Sunday, March 12, 2006

News of my life

I impersonated a firefighter last night.

I was walking out to my Jeep to take a ride home to visit my dear family when I spotted out cat Vader up in the neighbor's tree. He was trying to get down, but kept chickening-out and pulling himself back up, leaving him stuck 12 feet up in the air. On the ground beneath him was a loud dog making it very clear how hungry it was.

I went over to our neighbor's front door and knocked. I let them know about Vader and that I was going to get a ladder to get his sorry butt down. It's not nice to climb your neighbor's trees without permission.

I got the ladder out of the garage and set it up. I climbed up so I was at Vader's eye level, and started petting him to try to calm him down. He didn't calm down. He freaked.

He started hissing at me and that damned dog and digging his claws into the tree, and my hands as well. After a long period of coaxing I got him to let go of the tree and come down, all the while hissing at the worthless hound that wouldn't shut up.

I did the cat a favor, and he cut my hand open, thus is the way of cat ownership. But I didn't get mad. I got even. I took him inside and handed him to my 4-year-old cousin who promptly took him to her room to maybe put a dress on him, complete with bonnet, perhaps. I don't really know what she did to him, because I left for Council Grove right after.

Today was also an interesting experience. I went out to where my Boy Scout Troop was camping this morning and helped them learn to use a compass and their own "pace" to travel distances on foot and find things.

What I did was: pick a direction, such as 320 degrees (northwest), and told the kids to measure it with their compasses. I then gave them a distance, like 600 feet, and had them pace it off. They'd measured their paces before so they just took the distance, divided it by 100 feet, multiplied that times their pace (like 30 paces for 100 feet) and then started walking.

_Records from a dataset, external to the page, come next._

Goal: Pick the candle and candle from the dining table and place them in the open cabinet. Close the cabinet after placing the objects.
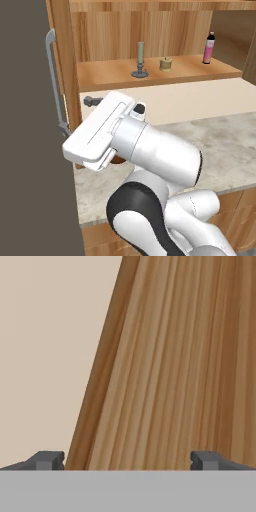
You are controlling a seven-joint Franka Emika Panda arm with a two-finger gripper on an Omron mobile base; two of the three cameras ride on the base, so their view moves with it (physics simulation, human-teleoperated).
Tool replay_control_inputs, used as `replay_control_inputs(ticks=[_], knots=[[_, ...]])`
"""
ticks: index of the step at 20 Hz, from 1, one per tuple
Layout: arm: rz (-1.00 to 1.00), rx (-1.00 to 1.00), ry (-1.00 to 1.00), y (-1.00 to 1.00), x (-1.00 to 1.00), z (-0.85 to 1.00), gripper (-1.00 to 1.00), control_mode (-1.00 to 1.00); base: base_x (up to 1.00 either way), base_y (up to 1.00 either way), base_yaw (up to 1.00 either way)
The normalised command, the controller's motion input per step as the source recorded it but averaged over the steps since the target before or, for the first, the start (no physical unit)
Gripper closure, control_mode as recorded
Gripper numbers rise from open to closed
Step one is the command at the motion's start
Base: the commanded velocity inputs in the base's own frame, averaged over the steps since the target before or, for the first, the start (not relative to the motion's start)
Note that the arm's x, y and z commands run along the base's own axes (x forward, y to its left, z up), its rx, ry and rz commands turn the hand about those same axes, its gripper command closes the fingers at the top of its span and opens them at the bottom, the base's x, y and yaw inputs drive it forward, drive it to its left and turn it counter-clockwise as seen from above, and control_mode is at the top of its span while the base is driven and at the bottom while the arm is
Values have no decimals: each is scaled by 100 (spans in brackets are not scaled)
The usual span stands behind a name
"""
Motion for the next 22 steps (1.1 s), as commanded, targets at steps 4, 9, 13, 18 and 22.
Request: replay_control_inputs(ticks=[4,9,13,18,22], knots=[[-19,0,4,-16,5,0,-100,-100,0,0,0],[-17,1,7,-21,3,0,-100,-100,0,0,0],[-14,5,6,-29,3,0,-100,-100,0,0,0],[-16,11,0,-42,0,0,-100,-100,0,0,0],[-18,12,-1,-47,0,0,-100,-100,0,0,0]])
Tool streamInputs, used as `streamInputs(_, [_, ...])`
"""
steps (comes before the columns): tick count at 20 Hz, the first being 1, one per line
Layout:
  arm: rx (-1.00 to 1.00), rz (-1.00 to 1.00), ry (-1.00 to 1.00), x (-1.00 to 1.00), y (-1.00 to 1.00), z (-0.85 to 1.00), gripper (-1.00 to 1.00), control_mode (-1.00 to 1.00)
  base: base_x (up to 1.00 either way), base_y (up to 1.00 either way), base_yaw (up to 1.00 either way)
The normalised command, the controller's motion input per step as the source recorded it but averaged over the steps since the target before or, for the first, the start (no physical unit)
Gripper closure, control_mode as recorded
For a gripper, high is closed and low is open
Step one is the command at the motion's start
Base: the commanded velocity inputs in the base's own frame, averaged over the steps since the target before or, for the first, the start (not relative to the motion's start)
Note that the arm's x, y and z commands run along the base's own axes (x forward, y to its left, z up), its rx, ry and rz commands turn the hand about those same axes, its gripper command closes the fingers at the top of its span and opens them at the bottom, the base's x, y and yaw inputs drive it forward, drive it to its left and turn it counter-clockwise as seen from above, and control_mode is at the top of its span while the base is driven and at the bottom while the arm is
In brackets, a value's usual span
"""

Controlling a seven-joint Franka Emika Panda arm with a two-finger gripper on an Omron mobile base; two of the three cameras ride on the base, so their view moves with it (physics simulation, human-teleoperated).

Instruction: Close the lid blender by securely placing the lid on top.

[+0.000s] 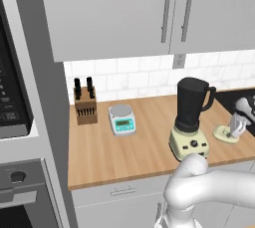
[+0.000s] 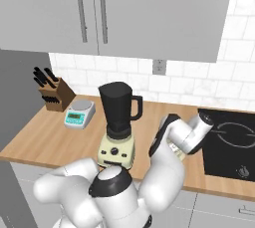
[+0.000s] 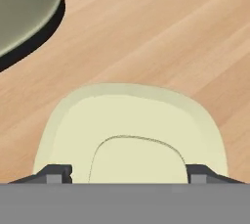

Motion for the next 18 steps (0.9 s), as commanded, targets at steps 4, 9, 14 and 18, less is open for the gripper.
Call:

It sounds less difficult when you do it, trust me. The hard part is making sure your compass is giving you an accurate reading.

When they started, each kid would pick a different direction and they'd all wind up in a wide swath in the middle of a pasture, none of them on-target. However, as the day went on, they learned to do it right and got pretty darned accurate. The triumph of the day was when they all wound up within 15 feet of their target destination several times after walking upwards of 500 feet.

This particular campsite is in the middle of a pasture that used to be someone's back and front yard. I first went there a decade ago. There's an old house, a couple machine sheds and an abandoned chicken coop. When I first went there, everything seemed to be in pretty good shape.

We weren't allowed in the house because it was old and they feared it might collapse or something, but they let us chill out on the porch. Today, the house was still standing, but the porch had collapsed. Also, several machine sheds had been ripped to shreds, as if they'd fallen prey to a tornado.

But the Chickenhouse still stood, although it hasn't held chickens in quite some time. I hadn't been there in four years at least, so I had to duck to avoid the low rafters that had never bothered me before. It was where we slept and cooked our meals, and it was still in good shape.

It was a serious trip down memory lane for me, a Boy Scout-turned-Assistant Scoutmaster, to pass on to them all those lessons I'd learned at their age. But there was another thing I passed on to them as well, an inheritance from my youth, if you will.

While out hiking, I took the kids by the old campfire ring me and another scout made a good eight-nine years ago with stones for the actual fireplace and large logs all around to create a walking path, enclose the "arena" and provide seating off the ground.

Most of the original logs we laid were still there, albeit suffering from a nasty case of rot. Eight years of rain and weather ain't easy on dead wood. The log we'd carved our names into was still there, but our initials were unreadable. I could only tell where we'd carved them by the soft marks left on its surface.

The boys were all amazed at the fire-ring, built before they'd known what scouting was. I told them how me and the other Scout would always repair any damage made in our absence every time we came back. It gave us a sense of ownership, to maintain this arena of ghost stories and over-used campfire skits.

I told them that if they wanted to, they could help fix it up and keep the tradition going. They wanted to, all right.

They snapped into action, even after more than a mile of arduous hiking, and grabbed logs and rocks from all around and in 15 minutes the place was as good as new. I told them that since they helped with its upkeap, the firering now belonged to them, too, and they all carved their initials into the large logs brought in to replace the seats.

And it's true, that firering now belongs to those young scouts. After the hiking, the learning and the hard work, they earned it. Now I can't wait till things aren't so dry out so I can teach them some pyrotechnically-enhanced ghost stories on some cold Saturday night.